O objetivo das pessoas que assinam este documento não é de se pronunciar sobre a inocência ou a culpabilidade do Senhor Luiz Inácio Lula da Silva, mas de manifestar a nossa total consideração -como Vossa Excelência a tem- com o respeito aos direitos fundamentais consagrados na Constituição do país, respeito às suas leis e aos seus compromissos internacionais. Tudo isso nos faz compartilhar com Vossa Excelência a preocupação frente a estas irregularidades, que entendemos muito graves.
A situação mundial e a importância do Brasil reforça nossa vontade de defender, portanto, o respeito pleno ao principio da legalidade, com rigor e com independência.
Fazemos um apelo a sua alta consciência de Magistrada mais eminente do Brasil, para garantir -e sabemos que isso também é uma exigência de sua formação- o respeito a todos os princípios que regem o Estado de Direito Democrático, no marco do exame do processo relativo ao Senhor Luiz Inácio Lula da Silva. Tal postura visa preservar esse processo de todas as estratégias que o adaptariam a servir quaisquer tipo de ambições politicas fora dos marcos da legalidade.

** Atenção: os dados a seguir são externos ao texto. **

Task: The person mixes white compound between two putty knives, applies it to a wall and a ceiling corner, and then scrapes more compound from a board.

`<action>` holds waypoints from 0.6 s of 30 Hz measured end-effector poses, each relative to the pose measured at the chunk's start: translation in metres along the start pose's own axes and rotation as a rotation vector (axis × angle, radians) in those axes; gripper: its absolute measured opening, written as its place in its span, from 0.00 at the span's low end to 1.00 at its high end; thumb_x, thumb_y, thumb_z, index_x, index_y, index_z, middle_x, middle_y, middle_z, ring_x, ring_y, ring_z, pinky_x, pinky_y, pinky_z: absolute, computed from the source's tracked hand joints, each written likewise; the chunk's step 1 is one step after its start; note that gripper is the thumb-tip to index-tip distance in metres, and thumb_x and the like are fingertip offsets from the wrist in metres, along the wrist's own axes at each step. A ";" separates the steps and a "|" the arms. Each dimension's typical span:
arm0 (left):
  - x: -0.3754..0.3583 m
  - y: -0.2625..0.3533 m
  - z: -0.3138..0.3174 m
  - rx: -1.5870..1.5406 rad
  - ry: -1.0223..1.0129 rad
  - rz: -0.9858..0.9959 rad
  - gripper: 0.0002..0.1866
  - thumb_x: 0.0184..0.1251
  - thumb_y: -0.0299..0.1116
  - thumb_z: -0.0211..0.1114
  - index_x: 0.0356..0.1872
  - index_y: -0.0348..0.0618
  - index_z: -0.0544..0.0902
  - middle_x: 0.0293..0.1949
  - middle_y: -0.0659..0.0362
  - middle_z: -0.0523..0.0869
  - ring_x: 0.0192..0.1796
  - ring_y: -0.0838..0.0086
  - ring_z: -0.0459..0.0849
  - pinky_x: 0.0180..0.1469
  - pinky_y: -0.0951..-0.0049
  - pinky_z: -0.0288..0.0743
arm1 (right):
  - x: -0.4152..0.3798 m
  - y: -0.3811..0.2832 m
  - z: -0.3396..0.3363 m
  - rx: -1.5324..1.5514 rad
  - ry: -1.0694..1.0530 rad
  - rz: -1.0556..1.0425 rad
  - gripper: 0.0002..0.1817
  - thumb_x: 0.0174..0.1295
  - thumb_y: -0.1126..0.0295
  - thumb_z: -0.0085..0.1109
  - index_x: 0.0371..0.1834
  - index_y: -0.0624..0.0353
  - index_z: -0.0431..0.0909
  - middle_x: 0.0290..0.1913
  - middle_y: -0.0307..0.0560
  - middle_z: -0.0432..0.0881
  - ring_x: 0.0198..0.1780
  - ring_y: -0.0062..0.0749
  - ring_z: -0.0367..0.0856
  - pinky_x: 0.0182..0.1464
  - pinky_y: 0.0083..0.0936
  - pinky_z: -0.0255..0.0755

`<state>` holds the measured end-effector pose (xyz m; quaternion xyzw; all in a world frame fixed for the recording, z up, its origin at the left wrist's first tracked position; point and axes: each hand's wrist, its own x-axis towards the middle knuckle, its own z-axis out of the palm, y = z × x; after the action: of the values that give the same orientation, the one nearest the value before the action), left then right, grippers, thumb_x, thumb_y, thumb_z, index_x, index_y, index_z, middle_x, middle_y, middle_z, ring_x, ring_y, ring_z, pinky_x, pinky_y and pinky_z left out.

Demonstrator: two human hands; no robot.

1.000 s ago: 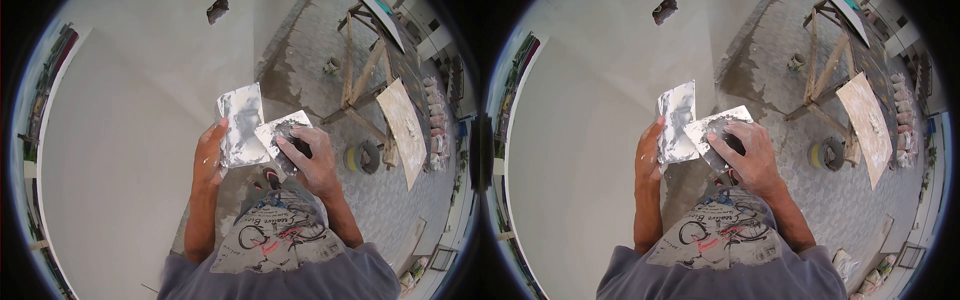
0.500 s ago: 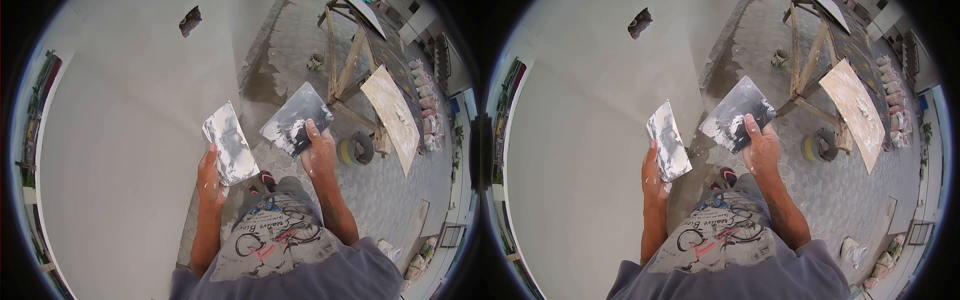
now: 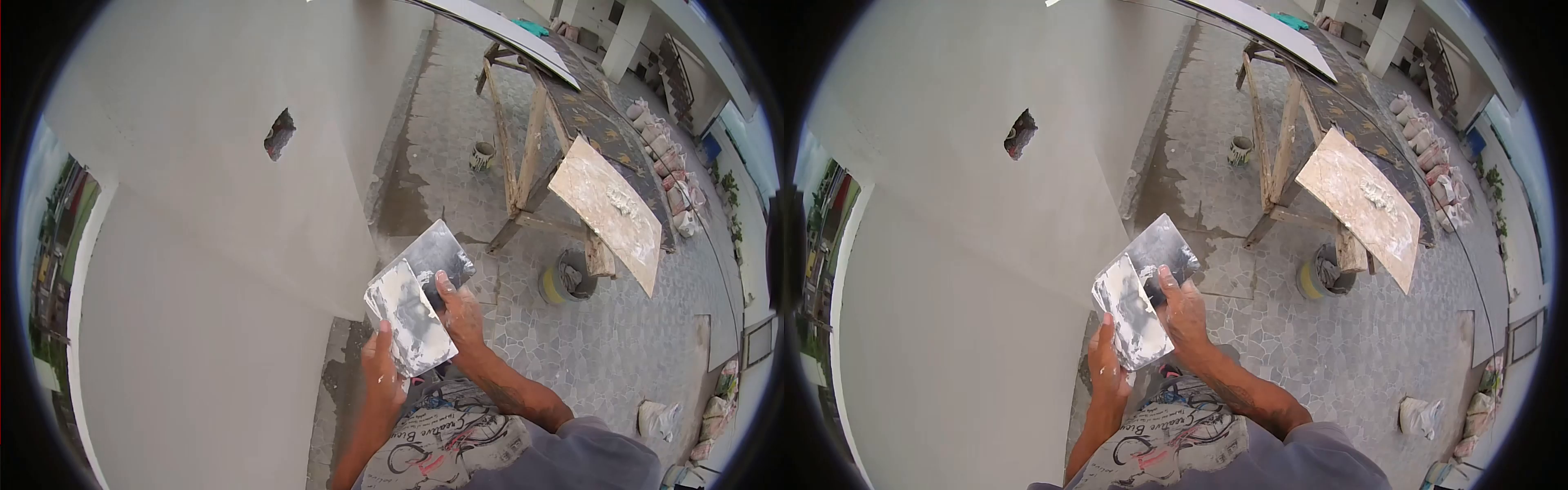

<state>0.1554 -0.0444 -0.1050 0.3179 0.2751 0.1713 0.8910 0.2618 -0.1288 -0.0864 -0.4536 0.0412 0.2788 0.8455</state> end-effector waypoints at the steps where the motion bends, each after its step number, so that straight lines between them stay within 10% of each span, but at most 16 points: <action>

Ficaríamos muito honrados de encontrá-la, se Vossa Excelência tivesse disposição de nos receber. Enviamos a Vossa Excelência a expressão da nossa consideração mais distinguida.
William Bourdon
Advogado licenciado em Paris e Presidente fundador da Associação de Defesa das Vítimas de Crimes Econômicos (Sherfa)
Mireille Delmas-Marty
Jurista, Professora emerita no Collège de France, membro da Academia das Ciências morais e políticas
Luigi Ferrajoli
Jurista emérito da Universidade Roma 3
Juan Garces
Doutor, Advogado licenciado em Madrid, prêmio Nobel alternativo 1999
Emílio Garcia Mendes
Jurista, Professor de psicologia da Universidade de Buenos Aires, presidente fundador Sur Argentina
Baltasar Garzón
Advogado licenciado em Madrid, Jurista espanhol, que mandou prender o ditador do Chile Augusto Pinochet em 1998
Louis Joinet
Magistrado e ex-presidente do Grupo de Trabalho sobre Detenção Arbitrária e da Comissão de Direitos Humanos da ONU
Wolfgang Kaleck
Advogado licenciado em Berlim e secretário-geral do Centro Europeu pelos direitos Constitucionais e Direitos Humanos (ECCHR)
Henri Leclerc
Advogado licenciado em Paris, Presidente honorario da Liga dos Direitos Humanos (LDH)
Jean-Pierre Mignard
Advogado licenciado em Paris
A presente carta é enviada simultaneamente em cópia aos dez membros do STF, assim como ao Presidente do Tribunal Superior Eleitoral.